Und jetzt will die von Khomeini geschaffene Islamische Republik den Metallern an den Kragen. Deren Feindschaft gegen die Islamische Republik ist existentiell. Sie entsteht nicht aus komplexen politischen Analysen, sondern aus Schmerz, Hass und bitteren persönlichen Erfahrungen.
Es war ihre Liebe zum Heavy Metal, die Sanaz zu einer internationalen Berühmtheit gemacht hat. Vor sechs Jahren begann sie, auf ihrer My-Space-Seite Videos von unbekannten Metal-Bands vorzustellen. Mittlerweile hat die Seite eine Million Fans. Das fiel auch einem persichsprachigen Fernsehsender auf, der Sanaz für eine Weile eine wöchentliche Sendung anbot, in der sie auch die politische Situation im Iran thematisierte. Dann kam es im Iran zu einer Massenverhaftung bei einer Metal-Party, einigen Teilnehmern wurde »Teufelsanbetung« vorgeworfen, wofür die Todesstrafe verhängt werden kann. Die Sendung wurde daraufhin eingestellt.

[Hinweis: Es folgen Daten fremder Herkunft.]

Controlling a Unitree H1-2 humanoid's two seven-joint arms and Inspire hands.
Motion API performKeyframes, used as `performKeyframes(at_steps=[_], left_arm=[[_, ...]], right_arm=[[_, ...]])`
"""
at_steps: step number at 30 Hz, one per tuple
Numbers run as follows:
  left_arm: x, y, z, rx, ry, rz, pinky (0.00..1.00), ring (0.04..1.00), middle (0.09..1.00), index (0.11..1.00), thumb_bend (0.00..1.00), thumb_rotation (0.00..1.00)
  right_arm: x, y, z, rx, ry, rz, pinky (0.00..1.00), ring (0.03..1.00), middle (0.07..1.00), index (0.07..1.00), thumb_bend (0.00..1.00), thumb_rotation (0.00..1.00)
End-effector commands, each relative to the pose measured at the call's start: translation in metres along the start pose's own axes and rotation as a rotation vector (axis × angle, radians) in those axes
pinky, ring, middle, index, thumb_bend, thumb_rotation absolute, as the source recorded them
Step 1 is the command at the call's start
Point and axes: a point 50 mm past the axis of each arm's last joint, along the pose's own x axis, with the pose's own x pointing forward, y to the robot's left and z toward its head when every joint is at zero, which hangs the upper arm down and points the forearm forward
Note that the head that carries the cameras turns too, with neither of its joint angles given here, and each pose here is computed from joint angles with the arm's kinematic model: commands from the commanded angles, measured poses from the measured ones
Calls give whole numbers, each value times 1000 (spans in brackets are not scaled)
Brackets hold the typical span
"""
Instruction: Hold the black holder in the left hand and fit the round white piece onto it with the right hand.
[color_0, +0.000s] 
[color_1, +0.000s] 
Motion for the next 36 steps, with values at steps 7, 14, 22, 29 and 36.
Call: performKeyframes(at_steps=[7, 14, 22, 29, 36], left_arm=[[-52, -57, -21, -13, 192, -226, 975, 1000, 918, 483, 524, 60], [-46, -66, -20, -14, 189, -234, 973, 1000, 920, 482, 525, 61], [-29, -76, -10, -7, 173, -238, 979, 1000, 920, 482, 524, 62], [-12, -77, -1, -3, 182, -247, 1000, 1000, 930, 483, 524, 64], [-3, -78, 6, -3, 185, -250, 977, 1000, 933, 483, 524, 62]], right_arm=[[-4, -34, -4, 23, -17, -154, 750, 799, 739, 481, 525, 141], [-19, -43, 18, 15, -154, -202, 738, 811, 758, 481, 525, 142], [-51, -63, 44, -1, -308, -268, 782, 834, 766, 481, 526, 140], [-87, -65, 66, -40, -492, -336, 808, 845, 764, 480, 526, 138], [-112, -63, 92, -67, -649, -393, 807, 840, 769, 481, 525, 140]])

Sanaz’ Stil verletzt konservative wie progressive Tabus – nicht nur im Iran, sondern auf der ganzen Welt, und trifft damit genau den Geschmack der Szene. Der kleine, schüchtern wirkende junge Mann mit den blonden Haaren und dem breiten, unschuldigen Lächeln, der in der Ecke sitzt, soll ihr Freund sein. Meint zumindest ein Insider der Szene. Ach wirklich? Ob er aus Imagegründen verschwiegen wird? Der mögliche Liebhaber hält sich im Hintergrund, als wolle er nicht so recht teilhaben an den politisierten Reden und den Rockerposen.
Eigentlich sind die Stereotype über Heavy Metal recht simpel. Jungs mit langen Haaren und Lederklamotten, die eine mit ihrem sonstigen Lebenswandel verglichen erstaunliche Disziplin bei der Handhabung von Gitarre, Bass oder Schlagzeug beweisen und sich darüber hinaus noch für Mädchen und Alkohol interessieren. Aber sicher nicht für Politik. Der Schwermetaller an sich gilt als unpolitisch, manchmal sogar als auf eine sympathische Weise antipolitisch. Bei den meisten beschränkt sich die Rebellion auf die Verwüstung von Hotelzimmern oder das Zertrümmern von Musikinstrumenten auf der Bühne. Sicherlich gab es auch immer Intelligentere unter den Heavy-Metal-Musikern. Bei einigen wie Iron Maiden oder Motörhead mögen die martialischen Posen und apokalyptischen Plattencover durchaus subversiver gemeint sein, als sie bei der Mehrzahl der Fans ankommen.
Im Nahen Osten sehe die Metal-Szene völlig anders aus als in westlichen Industrieländern, meint der Nahost-Experte und Heavy-Metal-Musiker Marc LeVine in seinem Buch »Heavy Metal Islam«. Dort biete Heavy Metal eine radikale und konsequente Alternative zu den konservativen und autoritären Gesellschaftsformen. LeVine war viele Jahre in den Heavy-Metal-Szenen von Casablanca bis Teheran unterwegs und hat Freundschaften mit Musikern geschlossen. Dabei bietet sich das Bild einer musikalischen Subkultur, die durch das Internet auch gegen staatliche Verfolgung und gesellschaftliche Ächtung Fuß gefasst hat. Sanaz’ Sendungen haben sicherlich ihren Teil dazu beigetragen, wobei die Behauptung auf ihrer Website, sie habe mittels ihrer Internet- und-TV-Sendungen den Heavy Metal in die islamische Welt gebracht, eine Übertreibung sein dürfte.
Im Nahen Osten hat die Metal Revolution bereits begonnen. Ob die verschlafene, in der schlechten persischen Popmusik der Vergangenheit steckengebliebene iranische Diaspora-Gemeinde in Los Angeles Anschluss an die Entwicklungen im Iran findet?